A glimpse at our current projects…

The Feel-Good Factor

We’re building on Jennifer Jerit’s groundbreaking work on warm glow—the intrinsic emotional reward people feel when they engage in prosocial behavior, such as acting sustainably—by exploring how that feeling can be harnessed to drive meaningful climate action across political divides. Inspired by her finding that warm glow is especially effective among Republicans and in motivating high-effort, visible behaviors, our study extends this insight into the realm of communication and perception. Within DIRECT, we’re investigating how emotionally resonant, self-reflective messaging can activate this warm glow effect and shift not just attitudes, but real-world intentions. By examining how people feel, remember, and respond to sustainability prompts, this project opens the door to more human-centered, bipartisan strategies for climate engagement, ones that appeal to shared emotional experiences rather than ideological persuasion.

Framing the Future:

This project explores how different emotional framings of climate change messages impact people’s conscious and subconscious reactions across political lines. By using a unique blend of human- and AI-generated imagery, along with real-time emotion measurement tools like facial expression rating and implicit association tasks, we aim to discover how message valence and source credibility shape persuasion, emotion, and ultimately pro-environmental behavior. As part of the Dartmouth Initiative for Research on Communication and Energy Transformation, this study goes beyond surface-level polling and taps into the emotional fingerprints that make climate communication resonate (or backfire!) depending on who you are and how the message is framed.
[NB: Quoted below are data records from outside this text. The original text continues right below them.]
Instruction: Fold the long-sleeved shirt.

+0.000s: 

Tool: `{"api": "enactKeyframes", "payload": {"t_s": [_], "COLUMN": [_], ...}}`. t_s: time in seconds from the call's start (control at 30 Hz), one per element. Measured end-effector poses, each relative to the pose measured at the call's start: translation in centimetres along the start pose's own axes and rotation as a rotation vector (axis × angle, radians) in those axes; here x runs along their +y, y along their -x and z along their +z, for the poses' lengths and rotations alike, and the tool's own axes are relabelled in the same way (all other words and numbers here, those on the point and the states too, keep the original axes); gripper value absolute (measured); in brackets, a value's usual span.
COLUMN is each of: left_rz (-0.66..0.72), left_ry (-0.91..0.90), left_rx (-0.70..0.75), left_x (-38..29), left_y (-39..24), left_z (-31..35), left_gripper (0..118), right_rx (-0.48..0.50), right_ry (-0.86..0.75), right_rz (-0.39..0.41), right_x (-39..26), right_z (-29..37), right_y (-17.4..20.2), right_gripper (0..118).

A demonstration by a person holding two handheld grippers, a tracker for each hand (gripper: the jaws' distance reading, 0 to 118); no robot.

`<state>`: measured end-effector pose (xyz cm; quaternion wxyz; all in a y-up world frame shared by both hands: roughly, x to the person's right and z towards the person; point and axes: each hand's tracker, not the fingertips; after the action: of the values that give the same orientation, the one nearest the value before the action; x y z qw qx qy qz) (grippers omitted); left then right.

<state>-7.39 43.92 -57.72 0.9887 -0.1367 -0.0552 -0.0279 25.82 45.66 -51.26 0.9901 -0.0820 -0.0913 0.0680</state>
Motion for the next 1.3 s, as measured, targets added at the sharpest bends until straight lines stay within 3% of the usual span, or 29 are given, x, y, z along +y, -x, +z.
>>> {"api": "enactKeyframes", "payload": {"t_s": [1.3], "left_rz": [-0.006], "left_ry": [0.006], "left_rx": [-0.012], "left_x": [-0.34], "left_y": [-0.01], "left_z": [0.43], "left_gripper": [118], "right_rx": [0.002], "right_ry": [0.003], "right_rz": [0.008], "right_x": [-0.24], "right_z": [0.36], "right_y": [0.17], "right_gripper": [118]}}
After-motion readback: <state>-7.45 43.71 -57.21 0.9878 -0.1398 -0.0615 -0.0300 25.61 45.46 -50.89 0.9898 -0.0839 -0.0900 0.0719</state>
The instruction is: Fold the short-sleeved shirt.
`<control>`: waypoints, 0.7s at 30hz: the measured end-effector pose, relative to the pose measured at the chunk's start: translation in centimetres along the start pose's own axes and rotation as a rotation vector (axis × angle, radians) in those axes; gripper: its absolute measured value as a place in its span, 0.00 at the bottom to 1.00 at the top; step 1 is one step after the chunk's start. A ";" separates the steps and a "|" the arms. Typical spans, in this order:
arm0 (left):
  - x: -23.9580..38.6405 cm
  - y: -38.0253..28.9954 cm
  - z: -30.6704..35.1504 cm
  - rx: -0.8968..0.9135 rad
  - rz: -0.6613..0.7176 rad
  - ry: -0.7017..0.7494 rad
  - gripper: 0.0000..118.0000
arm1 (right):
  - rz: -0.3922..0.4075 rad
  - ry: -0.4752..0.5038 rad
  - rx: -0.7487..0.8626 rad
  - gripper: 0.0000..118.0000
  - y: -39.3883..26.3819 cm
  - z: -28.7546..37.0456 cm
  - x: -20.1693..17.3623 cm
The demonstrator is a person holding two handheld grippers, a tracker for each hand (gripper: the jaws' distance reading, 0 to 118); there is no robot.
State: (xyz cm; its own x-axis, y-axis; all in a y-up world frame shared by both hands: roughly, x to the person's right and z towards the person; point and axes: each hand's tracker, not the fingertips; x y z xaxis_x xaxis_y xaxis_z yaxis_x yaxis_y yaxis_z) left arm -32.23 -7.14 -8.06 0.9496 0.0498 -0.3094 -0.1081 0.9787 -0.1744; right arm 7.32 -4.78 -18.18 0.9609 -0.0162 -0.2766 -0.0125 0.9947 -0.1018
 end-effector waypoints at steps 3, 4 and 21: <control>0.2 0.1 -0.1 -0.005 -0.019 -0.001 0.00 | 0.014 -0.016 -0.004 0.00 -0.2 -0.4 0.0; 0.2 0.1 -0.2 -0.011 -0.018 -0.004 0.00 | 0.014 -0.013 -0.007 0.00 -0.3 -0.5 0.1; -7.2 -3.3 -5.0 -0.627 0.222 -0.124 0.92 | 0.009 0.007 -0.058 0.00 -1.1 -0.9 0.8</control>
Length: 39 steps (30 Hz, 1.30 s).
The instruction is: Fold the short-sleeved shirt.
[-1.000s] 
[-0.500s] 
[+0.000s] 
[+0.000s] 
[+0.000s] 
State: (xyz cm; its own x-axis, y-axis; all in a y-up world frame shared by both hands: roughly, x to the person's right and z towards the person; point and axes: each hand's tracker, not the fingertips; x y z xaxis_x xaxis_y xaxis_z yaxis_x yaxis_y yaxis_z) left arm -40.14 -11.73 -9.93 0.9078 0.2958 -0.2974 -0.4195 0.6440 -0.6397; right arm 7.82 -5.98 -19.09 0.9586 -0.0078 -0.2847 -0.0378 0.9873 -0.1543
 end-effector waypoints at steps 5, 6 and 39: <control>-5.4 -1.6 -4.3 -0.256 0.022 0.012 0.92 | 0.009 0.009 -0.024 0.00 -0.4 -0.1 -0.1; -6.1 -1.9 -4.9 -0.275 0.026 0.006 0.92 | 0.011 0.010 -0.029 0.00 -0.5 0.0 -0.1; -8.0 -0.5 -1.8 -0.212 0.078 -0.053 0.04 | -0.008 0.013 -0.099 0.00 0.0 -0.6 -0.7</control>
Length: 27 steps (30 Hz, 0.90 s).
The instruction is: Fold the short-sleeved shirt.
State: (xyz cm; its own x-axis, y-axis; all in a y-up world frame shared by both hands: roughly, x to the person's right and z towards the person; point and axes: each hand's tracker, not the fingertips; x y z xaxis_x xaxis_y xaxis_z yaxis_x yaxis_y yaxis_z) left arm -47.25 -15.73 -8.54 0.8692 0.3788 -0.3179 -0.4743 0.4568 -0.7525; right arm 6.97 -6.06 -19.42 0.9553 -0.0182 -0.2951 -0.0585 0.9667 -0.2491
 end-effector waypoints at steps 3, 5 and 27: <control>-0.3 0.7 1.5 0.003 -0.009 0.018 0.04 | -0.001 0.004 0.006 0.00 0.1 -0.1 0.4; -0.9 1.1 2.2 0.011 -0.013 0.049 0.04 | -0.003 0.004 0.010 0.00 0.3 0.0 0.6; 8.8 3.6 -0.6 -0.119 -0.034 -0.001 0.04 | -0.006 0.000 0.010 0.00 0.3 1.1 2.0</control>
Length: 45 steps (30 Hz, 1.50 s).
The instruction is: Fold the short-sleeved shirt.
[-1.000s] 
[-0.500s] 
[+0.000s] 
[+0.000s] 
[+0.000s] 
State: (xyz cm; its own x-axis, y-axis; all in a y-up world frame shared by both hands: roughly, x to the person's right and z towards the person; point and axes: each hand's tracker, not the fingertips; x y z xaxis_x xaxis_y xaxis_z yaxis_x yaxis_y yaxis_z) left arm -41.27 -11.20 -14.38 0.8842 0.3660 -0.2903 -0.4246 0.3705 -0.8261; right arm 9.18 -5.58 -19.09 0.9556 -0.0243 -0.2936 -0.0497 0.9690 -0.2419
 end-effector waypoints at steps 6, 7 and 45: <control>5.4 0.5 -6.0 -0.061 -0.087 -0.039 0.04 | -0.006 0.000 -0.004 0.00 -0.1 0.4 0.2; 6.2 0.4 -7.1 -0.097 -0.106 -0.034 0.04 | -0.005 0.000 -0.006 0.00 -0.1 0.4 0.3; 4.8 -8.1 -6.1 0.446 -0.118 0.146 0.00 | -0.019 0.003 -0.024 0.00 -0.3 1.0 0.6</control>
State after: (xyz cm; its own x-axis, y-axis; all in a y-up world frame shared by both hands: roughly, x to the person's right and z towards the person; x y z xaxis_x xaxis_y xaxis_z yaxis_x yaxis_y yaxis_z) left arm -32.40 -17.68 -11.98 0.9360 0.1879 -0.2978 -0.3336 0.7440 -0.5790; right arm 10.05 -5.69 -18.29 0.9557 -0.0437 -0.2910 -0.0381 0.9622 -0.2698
By leveraging dynamic, perceptually grounded design, we hope to create improved civic messaging that works effectively across the ideological spectrum.

Seeing Green,

Thinking Fast

This research initiative explores the hidden emotional reflexes that shape how people respond to climate change—often before they’re consciously aware of it. By using a classic Implicit Association Test (IAT) paradigm, we measure how quickly individuals associate emotionally valenced words (like “kitten – pleasant” or “trash – terrible”) and climate-related terms (like “recycle” or “fossil fuels”) with positive or negative feelings. This approach reveals fast, automatic associations that often bypass conscious reasoning and may not be captured through traditional surveys. By mapping these implicit attitudes across ideological, demographic, and emotional dimensions, the project uncovers how political identity influences emotional responses to climate messaging. As part of the Dartmouth Initiative for Research on Communication and Energy Transformation, this work offers powerful new tools to decode the mental shortcuts behind climate opinion—and to design more emotionally intelligent messages that resonate where facts alone often fall short.